■ **What you have to do**:
The entries below contain a line with "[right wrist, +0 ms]" and a line with "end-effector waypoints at". Retype exactly everything from the first down to the second, both included, and nothing else.
** Supplied information follows **
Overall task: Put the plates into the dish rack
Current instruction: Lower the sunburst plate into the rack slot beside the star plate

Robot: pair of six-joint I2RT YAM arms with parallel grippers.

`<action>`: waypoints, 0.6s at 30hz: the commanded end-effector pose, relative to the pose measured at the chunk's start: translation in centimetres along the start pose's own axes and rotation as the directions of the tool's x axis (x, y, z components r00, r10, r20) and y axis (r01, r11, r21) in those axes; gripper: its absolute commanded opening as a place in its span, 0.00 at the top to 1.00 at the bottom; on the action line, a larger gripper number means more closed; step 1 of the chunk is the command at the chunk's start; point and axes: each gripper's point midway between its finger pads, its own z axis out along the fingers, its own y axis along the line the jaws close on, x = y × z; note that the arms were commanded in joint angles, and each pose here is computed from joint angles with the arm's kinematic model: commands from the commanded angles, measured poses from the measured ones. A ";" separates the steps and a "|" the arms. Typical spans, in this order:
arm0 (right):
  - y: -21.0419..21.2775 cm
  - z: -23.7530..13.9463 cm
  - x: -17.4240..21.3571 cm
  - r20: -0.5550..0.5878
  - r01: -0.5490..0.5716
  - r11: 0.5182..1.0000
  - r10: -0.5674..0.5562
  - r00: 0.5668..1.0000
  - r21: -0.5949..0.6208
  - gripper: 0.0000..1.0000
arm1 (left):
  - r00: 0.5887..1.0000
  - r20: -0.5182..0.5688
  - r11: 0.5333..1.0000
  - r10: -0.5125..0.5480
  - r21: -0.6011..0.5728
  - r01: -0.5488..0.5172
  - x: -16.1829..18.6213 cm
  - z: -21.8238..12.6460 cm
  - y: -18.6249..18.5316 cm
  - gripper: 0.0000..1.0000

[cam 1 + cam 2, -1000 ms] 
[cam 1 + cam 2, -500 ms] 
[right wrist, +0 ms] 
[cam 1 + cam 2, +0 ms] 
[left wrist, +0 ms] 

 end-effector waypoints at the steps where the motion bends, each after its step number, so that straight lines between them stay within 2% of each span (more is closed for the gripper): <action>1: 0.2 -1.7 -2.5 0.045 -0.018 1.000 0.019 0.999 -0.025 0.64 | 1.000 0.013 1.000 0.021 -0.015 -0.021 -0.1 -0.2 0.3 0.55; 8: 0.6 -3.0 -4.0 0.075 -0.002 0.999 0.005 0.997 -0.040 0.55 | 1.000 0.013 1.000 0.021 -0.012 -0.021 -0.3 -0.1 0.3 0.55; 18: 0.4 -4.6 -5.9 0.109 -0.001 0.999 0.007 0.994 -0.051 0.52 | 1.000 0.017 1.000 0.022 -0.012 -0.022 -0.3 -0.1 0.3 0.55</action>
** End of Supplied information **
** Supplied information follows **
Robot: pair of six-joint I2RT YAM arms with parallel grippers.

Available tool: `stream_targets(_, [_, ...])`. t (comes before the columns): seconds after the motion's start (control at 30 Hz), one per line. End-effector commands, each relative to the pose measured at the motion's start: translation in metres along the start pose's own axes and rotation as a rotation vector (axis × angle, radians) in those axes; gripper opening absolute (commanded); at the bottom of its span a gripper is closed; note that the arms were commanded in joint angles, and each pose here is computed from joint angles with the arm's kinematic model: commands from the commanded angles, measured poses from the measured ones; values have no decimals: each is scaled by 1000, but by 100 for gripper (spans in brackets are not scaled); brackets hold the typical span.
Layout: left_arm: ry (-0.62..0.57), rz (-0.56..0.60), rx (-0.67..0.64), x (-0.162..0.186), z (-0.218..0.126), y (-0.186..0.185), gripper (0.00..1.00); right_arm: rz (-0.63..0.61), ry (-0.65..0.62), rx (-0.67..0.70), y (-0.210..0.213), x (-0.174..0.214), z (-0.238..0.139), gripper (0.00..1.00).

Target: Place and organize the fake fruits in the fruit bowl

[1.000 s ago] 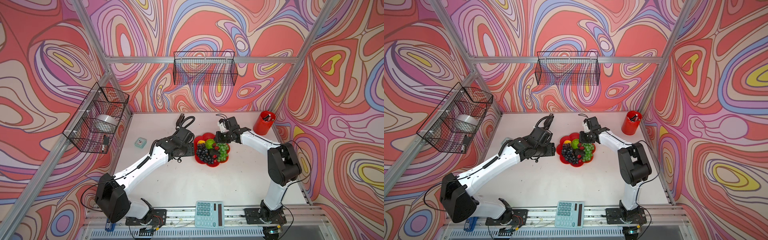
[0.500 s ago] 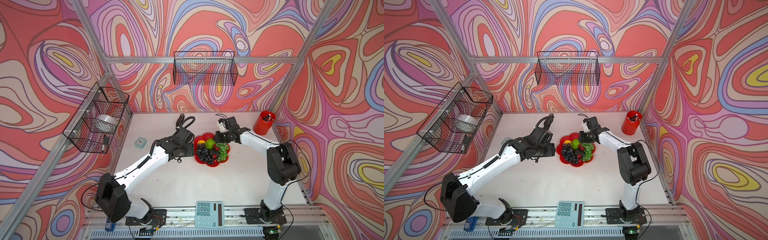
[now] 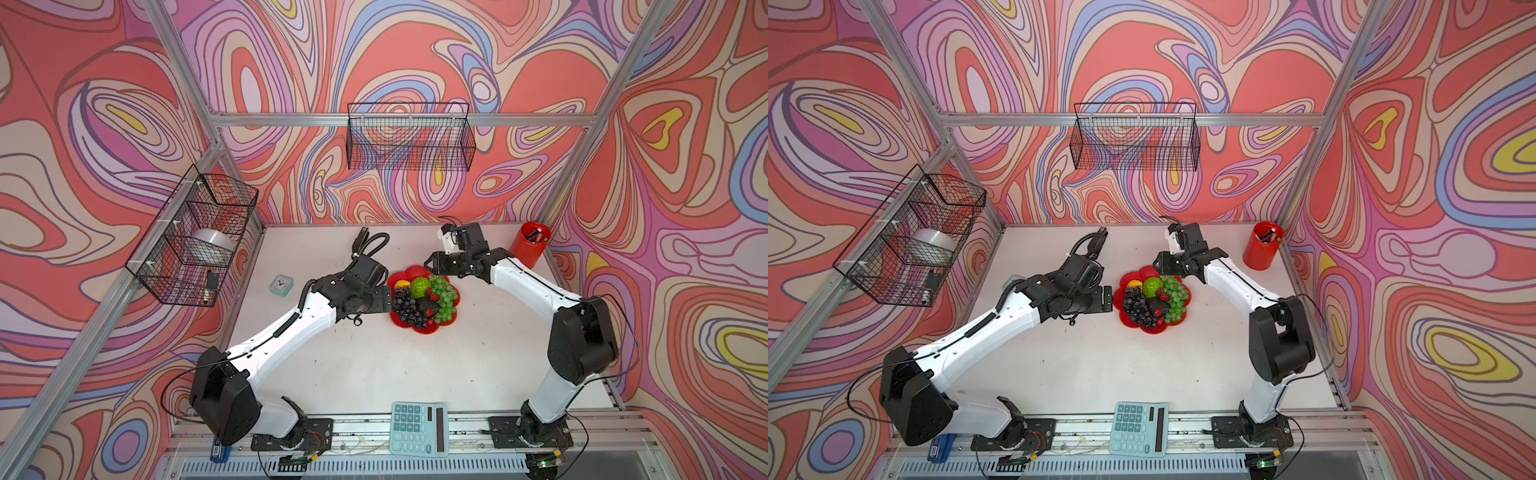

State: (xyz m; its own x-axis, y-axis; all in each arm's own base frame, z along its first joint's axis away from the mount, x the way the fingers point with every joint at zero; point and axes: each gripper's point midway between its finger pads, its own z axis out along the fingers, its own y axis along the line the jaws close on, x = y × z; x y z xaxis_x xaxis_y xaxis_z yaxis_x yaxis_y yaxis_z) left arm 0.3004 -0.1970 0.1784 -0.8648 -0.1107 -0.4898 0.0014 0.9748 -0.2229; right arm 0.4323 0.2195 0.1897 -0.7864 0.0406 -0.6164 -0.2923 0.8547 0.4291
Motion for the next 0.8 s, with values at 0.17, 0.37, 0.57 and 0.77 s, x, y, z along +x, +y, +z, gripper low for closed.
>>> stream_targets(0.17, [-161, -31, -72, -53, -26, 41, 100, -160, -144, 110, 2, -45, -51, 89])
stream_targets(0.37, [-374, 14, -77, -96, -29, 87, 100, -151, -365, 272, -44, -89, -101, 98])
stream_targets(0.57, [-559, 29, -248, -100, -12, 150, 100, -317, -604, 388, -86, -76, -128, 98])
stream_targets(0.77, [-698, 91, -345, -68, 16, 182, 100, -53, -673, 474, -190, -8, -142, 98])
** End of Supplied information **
■ **Written solution**:
[right wrist, +0 ms] 
[cam 1 + cam 2, +0 ms] 
[left wrist, +0 ms] 

 end-effector waypoints at the steps where the motion bends, each after its step number, so that straight lines between them stay within 2% of each span (more is closed for the gripper): <action>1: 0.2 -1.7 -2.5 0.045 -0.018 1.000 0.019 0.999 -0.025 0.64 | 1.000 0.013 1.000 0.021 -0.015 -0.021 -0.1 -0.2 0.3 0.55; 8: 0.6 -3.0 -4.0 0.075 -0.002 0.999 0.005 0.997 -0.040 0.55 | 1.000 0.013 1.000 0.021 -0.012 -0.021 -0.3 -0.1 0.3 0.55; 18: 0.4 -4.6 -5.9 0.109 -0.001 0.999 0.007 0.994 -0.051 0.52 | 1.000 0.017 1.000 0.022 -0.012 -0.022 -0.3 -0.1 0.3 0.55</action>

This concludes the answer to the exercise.